The government has now decided to heavily cut down the sudsidies and crack down on larger installations by only allowing them though auctions.A 500 MW annual cap will also be implemented which is anyway too late since the applications will lead to 1-1.5 GW in 2011 and 2012.This means that the total French capacity of solar energy will more than double in 2011.I think this 500 MW cap will also become superflous as declining solar costs make government subsidies irrelevant in a couple of years anyway.

Total French PV capacity over 1 GW

France’s Ministry of Ecology, Sustainability, and Transport has reported the installation of 720 megawatts (MW) of PV in continental France and its overseas territories in 2010. This brings total installed capacity to over one gigawatt (GW) for the first time.

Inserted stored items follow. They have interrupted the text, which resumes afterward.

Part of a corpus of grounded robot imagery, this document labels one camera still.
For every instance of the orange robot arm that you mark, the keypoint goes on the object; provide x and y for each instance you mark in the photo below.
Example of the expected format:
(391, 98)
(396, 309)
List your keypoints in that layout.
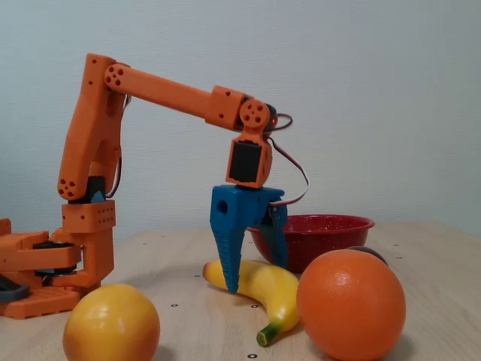
(169, 92)

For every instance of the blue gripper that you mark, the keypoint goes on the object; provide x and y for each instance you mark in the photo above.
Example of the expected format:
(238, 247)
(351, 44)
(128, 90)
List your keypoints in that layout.
(242, 208)

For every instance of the yellow plastic toy banana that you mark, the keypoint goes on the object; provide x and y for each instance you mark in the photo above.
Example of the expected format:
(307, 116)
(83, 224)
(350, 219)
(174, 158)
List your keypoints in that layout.
(278, 289)

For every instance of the yellow-orange plastic toy mango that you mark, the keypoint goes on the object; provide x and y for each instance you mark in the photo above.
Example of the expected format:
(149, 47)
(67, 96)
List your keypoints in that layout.
(111, 325)

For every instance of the orange robot base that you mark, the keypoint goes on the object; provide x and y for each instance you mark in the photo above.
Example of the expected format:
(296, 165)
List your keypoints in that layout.
(34, 301)

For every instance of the black table clamp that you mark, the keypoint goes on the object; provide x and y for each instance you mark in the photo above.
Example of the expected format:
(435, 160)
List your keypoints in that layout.
(17, 292)

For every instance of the red speckled enamel bowl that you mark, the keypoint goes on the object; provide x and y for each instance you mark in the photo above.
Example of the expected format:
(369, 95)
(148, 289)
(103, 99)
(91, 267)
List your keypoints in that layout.
(323, 240)

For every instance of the orange plastic toy orange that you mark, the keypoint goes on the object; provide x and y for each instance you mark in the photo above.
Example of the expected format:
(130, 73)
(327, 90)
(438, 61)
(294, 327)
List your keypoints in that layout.
(349, 304)

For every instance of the dark purple toy plum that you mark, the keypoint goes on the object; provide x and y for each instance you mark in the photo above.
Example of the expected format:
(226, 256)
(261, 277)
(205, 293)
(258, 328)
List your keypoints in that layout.
(370, 252)

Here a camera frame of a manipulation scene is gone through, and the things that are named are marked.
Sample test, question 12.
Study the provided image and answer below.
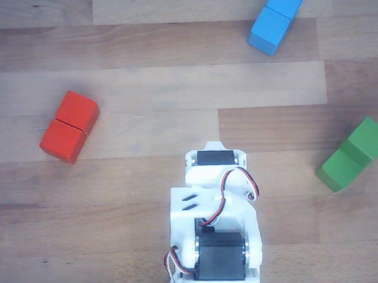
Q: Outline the small green wooden cube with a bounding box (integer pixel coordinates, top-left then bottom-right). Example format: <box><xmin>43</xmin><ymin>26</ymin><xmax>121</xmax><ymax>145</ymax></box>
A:
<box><xmin>346</xmin><ymin>116</ymin><xmax>378</xmax><ymax>165</ymax></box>

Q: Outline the red wooden block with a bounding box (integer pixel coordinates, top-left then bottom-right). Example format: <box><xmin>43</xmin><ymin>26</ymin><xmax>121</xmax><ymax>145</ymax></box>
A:
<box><xmin>36</xmin><ymin>89</ymin><xmax>103</xmax><ymax>167</ymax></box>

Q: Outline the blue wooden block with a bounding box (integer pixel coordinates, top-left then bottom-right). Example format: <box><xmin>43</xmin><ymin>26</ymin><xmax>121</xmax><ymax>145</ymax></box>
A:
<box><xmin>245</xmin><ymin>0</ymin><xmax>310</xmax><ymax>58</ymax></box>

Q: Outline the green wooden block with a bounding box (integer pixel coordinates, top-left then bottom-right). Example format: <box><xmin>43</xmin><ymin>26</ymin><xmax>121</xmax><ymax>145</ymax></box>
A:
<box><xmin>313</xmin><ymin>137</ymin><xmax>378</xmax><ymax>194</ymax></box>

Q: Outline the short red black servo cable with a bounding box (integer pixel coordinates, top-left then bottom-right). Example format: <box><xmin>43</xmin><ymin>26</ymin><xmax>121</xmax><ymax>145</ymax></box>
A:
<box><xmin>196</xmin><ymin>165</ymin><xmax>261</xmax><ymax>228</ymax></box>

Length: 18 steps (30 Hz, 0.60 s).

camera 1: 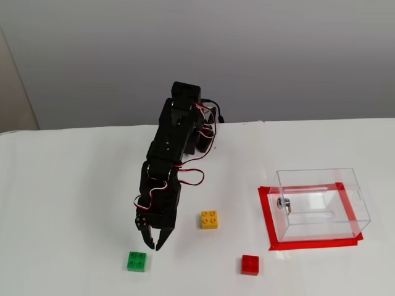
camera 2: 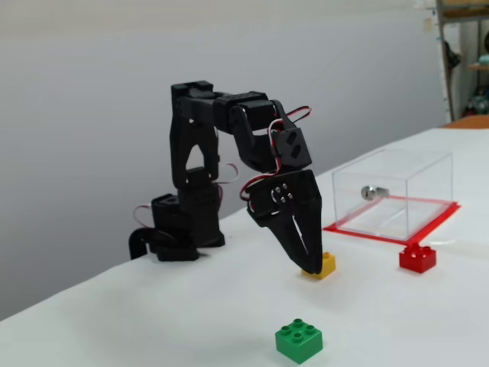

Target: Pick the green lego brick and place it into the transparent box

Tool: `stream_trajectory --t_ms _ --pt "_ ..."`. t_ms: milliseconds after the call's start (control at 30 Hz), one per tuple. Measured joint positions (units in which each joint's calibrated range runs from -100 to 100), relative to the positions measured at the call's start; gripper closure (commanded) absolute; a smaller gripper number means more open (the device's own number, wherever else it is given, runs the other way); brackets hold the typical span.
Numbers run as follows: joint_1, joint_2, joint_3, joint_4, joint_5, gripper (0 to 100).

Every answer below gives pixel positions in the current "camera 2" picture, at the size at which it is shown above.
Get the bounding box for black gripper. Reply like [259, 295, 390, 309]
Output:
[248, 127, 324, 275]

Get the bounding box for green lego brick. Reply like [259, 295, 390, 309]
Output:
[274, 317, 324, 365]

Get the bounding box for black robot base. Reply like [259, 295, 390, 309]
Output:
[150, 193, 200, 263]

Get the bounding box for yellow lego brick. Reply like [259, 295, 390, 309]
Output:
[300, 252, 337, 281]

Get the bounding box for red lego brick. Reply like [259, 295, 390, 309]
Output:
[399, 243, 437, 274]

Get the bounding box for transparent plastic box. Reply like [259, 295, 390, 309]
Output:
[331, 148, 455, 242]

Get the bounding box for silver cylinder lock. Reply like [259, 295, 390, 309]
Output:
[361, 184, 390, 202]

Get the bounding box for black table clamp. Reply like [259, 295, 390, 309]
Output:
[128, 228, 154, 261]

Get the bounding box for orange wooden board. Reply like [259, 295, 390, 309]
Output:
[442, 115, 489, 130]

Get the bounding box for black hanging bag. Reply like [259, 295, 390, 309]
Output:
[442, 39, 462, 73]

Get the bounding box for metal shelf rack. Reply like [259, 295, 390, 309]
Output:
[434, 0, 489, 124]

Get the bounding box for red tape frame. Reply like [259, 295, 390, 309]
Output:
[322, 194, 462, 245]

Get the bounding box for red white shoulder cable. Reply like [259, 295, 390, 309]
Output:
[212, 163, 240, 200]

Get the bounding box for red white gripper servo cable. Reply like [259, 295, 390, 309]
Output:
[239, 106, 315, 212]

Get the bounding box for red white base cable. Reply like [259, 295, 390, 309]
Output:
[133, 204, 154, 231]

As already reported, as a means to limit costs to ratepayers, France’s Ministry has set a new target of 500 MW per year for the installation of PV. In comparison, Germany, one of France’s main trading partners, has recently reaffirmed its target of 3.5 GW per year.

The French Ministry’s proposal cuts PV tariffs by 20 percent and will severely limit new applications for any rooftop project greater than 100 kW and all ground-mounted projects.

To restrict the type and number of installations, all rooftop projects greater than 100 kW, but less than 250 kW, will have to respond to a “simplified” Request for Proposal (RFP) or “call for tender” as it is known in Europe. Winners of the RFP will be chosen on several non-price factors and will receive the fixed tariffs.

However, all rooftop projects greater than 250 kW, and ground-mounted projects of any size will have to respond to a more conventional RFP. Winners will be based on price, environmental impact, innovation, and other factors. Thus, PV projects greater than 250 kW will be effectively removed from the French feed-in tariff program.